Don’t Give Up

Although it is good news for producers to see the latest SPP rise by a record 7.18p to 157.73p, the picture as far as COP levels are concerned remain as bleak as ever.

European pig meat prices have hardly moved and the influential German producer price remains at €1.95, which is equivalent to 162p, indicating that pig producers on the other side of the Channel are also having some of the same problems as we are.

One-off loads of spot pigs are still within a fairly wide price range assuming space can be found with reports of deals agreed generally within the 110p – 120p/kg range. But regular sellers have in some cases been able to negotiate much better terms than some of the smaller wholesalers with prices for lighter bacon weights closer to the £2/kg mark in some cases, especially from those abattoirs who realise that losing handfuls of money is not sustainable for producers over the longer term but are keen to continue to support this sector of the market if possible.

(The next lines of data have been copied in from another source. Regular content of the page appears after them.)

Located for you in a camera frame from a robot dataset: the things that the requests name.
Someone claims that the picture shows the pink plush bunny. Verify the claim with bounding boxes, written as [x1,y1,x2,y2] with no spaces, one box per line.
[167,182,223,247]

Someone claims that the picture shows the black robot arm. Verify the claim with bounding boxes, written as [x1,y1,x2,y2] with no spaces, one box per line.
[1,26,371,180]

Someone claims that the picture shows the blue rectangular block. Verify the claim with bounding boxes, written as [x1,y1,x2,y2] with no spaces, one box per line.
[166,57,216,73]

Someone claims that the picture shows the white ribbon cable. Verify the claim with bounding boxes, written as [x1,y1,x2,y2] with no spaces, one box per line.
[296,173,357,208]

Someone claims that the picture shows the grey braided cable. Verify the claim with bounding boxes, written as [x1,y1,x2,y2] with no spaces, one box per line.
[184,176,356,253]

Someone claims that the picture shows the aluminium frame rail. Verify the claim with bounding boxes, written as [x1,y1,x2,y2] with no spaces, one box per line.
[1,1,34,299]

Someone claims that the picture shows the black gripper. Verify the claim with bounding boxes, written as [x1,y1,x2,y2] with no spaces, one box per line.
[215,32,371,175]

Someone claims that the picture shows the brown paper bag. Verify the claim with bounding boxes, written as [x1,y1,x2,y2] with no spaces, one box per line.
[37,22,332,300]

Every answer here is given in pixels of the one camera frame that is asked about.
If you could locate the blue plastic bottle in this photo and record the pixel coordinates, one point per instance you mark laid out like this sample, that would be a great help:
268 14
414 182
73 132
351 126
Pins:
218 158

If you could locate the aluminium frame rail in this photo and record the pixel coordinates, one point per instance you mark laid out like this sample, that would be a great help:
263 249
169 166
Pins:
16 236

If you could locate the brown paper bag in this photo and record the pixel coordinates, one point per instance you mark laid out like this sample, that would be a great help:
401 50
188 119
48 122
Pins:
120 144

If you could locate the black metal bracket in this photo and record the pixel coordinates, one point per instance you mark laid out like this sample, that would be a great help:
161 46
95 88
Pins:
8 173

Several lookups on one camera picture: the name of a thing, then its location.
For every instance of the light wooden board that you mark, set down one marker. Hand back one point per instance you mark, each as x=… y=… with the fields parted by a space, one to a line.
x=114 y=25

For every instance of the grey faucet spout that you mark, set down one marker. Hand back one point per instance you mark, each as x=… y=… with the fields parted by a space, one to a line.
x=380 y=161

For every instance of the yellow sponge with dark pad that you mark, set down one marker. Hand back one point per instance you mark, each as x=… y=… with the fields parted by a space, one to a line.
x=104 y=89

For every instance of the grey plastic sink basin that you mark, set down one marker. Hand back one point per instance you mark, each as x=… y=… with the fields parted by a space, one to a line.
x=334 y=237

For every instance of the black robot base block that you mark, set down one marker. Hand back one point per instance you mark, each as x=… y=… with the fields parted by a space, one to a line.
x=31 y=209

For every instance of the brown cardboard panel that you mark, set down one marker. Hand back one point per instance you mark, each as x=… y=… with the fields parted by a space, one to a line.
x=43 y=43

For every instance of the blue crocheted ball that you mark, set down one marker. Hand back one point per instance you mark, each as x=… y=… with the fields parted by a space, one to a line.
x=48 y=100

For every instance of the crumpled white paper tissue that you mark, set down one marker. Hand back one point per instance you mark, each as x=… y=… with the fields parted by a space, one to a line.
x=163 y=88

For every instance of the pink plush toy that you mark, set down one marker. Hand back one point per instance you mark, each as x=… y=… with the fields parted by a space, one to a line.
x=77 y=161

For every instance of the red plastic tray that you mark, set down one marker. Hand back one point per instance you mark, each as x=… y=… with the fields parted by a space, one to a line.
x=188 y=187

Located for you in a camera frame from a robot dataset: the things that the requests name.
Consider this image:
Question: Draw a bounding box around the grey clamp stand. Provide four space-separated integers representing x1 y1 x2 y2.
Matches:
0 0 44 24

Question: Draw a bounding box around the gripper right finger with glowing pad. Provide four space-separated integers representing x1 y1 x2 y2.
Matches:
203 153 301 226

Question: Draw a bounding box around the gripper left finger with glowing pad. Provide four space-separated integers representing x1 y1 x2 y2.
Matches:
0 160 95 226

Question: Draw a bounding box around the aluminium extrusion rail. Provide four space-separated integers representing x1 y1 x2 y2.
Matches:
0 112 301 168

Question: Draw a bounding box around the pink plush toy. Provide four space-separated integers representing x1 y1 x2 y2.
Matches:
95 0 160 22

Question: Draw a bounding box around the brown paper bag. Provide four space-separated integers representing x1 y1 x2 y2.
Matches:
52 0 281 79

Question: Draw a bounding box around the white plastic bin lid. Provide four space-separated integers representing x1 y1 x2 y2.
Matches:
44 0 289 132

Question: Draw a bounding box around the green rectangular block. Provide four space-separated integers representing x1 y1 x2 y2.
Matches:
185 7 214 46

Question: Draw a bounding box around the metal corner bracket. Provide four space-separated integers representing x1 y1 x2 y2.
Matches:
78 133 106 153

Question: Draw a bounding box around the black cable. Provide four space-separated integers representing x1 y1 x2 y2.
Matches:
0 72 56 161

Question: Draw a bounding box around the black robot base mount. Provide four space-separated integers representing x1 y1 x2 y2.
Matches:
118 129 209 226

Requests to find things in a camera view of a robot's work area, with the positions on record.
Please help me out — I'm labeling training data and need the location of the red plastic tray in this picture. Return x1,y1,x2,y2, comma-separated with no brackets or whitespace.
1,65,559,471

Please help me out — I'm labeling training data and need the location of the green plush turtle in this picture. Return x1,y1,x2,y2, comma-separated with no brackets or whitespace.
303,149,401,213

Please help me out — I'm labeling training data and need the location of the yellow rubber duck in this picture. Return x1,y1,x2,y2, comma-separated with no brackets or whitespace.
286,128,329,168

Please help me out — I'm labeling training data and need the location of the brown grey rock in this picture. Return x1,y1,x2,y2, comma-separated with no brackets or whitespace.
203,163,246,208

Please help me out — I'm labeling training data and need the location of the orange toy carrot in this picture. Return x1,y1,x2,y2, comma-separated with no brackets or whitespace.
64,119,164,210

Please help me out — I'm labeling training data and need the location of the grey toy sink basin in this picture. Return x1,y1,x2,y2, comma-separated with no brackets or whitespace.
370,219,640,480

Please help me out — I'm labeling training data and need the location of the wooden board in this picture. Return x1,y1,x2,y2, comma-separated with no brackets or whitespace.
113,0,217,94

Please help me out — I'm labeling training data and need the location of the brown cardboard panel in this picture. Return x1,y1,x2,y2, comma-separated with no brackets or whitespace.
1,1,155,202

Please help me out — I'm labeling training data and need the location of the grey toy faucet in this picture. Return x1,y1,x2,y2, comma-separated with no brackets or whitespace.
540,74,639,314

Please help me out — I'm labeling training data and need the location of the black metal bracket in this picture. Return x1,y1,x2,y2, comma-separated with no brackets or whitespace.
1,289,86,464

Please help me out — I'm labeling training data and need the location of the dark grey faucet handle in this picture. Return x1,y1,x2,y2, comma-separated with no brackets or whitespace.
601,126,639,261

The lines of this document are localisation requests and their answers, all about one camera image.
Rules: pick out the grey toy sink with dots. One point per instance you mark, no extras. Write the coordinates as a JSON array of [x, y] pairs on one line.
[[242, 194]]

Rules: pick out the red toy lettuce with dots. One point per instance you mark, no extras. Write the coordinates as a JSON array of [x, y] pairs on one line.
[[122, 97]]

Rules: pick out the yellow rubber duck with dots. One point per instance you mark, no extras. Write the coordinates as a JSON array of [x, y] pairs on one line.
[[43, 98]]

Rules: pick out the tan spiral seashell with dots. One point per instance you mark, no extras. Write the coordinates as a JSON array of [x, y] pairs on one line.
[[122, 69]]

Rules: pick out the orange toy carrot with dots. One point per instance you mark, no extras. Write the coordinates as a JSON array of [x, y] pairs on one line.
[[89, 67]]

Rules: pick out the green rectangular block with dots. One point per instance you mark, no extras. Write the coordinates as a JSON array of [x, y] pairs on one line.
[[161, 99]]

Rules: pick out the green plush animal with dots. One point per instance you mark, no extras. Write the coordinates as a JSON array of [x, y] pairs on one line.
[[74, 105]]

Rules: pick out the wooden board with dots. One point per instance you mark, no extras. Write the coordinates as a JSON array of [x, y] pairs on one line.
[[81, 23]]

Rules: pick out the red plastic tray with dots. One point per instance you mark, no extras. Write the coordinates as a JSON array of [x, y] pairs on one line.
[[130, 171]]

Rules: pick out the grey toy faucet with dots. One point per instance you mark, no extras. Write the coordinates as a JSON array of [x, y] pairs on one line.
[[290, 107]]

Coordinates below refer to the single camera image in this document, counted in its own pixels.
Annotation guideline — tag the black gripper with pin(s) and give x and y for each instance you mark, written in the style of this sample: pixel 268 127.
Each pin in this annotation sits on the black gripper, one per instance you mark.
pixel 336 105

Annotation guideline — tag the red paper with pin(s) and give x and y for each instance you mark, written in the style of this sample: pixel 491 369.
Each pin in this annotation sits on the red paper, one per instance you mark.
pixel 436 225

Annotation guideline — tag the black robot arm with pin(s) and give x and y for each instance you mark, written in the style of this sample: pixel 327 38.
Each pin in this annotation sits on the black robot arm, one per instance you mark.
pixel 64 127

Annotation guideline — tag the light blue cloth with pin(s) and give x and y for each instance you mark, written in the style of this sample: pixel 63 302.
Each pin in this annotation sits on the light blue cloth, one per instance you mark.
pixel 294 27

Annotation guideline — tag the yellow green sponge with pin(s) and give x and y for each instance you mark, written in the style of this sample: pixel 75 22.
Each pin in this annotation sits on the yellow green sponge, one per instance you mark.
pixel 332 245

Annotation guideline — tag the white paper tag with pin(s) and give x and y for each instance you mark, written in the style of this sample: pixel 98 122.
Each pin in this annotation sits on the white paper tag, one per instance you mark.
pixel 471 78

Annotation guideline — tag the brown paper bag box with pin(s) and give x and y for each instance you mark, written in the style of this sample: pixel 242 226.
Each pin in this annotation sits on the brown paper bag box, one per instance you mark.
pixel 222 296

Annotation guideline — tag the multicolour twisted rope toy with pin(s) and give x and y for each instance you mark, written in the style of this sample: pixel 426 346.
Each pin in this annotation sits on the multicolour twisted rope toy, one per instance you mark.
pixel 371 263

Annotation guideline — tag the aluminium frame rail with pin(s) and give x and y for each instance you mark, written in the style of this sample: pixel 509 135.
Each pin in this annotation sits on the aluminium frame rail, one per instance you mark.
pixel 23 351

At the time of preparing this report, due to the ‘short’ week UK weekly contribution prices have not been generally available but signs are emerging that when the prices are announced they are very unlikely to be much different from last week, with most weekly contribution prices forecast to be between 168p at the bottom end and 190p at the top.

Unfortunately, the stronger Pound has knocked the Euro back to 83p from 83.33p a week ago and although German cull sow prices have held at similar levels the market is showing some signs of weakness, which is a worry at a time when cull values should be going up and not down.

As a result most culls have been traded between 74p – 78p/kg, but due to more herds being culled much higher numbers are coming forward for slaughter.

The 7kg AHDB weaner price has not been published this week but those producers with weaner contracts tied to the SPP should be receiving a higher price than previously, but finishers are also reflecting on the losses they are suffering throughout the pig fattening process.Soaring feed prices continue to be the main talking point and there are no signs of the war and carnage being caused in Ukraine coming to an end.

Uncertainty over Russian and Ukraine import and export activity is continuing to destabilise the market with the result that UK feed wheat traded at £328/t for May delivery and £292/t for September. The UK average ex farm feed wheat price remains at £299.50/t and barley has almost overtaken wheat with feed barley for May delivery quoted at £319/t.

Protein values are still eye wateringly high with Hipro soya meal for May delivery at £484/t and rapeseed at £404/t for May.

And finally, recent reports are indicating that some producers could be losing as much as £61 per pig at a time when production costs have risen above £2/kg.

Unfortunately, unless there is some form of ceasefire in Ukraine and import/export links can be opened up for fertiliser, grain and proteins it is difficult to see how pig producers can be back in the black for at least another six months.

At the same time finished pig deadweight prices need to exceed £2.20/kg to give producers any real chance of survival. This underlines the old saying that ‘you have got to give if you want to gather’, but currently pig producers are continuing to get a financial and mental battering in these challenging times.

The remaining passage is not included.